→ Exercise prompt
Check each line of the material below for "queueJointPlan". Report how many have it, with no other words.
[Exercise data]
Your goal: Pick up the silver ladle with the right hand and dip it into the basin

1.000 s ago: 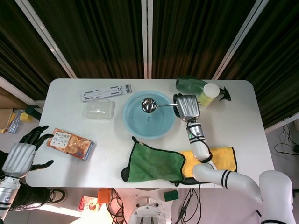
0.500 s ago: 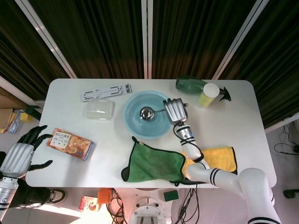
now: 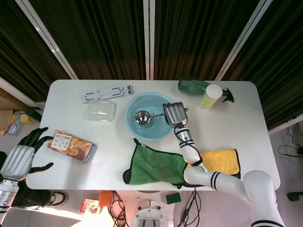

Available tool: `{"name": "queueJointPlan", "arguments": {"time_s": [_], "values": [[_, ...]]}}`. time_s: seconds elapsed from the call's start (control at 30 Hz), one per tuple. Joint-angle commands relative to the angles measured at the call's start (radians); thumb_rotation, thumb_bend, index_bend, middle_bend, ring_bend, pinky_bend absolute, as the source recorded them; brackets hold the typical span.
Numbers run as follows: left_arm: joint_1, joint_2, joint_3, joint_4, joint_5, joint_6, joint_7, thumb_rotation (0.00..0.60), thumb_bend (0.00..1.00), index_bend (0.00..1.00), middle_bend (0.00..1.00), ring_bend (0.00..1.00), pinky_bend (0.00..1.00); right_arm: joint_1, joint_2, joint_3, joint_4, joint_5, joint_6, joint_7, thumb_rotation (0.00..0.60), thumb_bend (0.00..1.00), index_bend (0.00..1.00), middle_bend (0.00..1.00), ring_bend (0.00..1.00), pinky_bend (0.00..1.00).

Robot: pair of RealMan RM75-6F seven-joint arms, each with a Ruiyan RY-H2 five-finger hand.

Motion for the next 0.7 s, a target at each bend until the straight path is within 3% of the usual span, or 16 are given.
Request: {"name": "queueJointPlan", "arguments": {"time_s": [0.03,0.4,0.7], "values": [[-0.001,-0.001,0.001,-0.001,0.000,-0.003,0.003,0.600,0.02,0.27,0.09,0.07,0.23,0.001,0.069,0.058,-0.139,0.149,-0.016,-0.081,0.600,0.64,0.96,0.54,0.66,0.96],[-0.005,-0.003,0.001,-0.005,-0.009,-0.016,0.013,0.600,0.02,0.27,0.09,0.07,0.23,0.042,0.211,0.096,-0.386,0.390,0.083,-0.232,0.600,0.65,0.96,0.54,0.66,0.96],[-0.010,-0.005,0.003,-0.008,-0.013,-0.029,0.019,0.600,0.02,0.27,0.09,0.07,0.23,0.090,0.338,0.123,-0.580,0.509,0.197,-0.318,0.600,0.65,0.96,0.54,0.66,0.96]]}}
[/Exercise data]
→ Reply to the exercise
2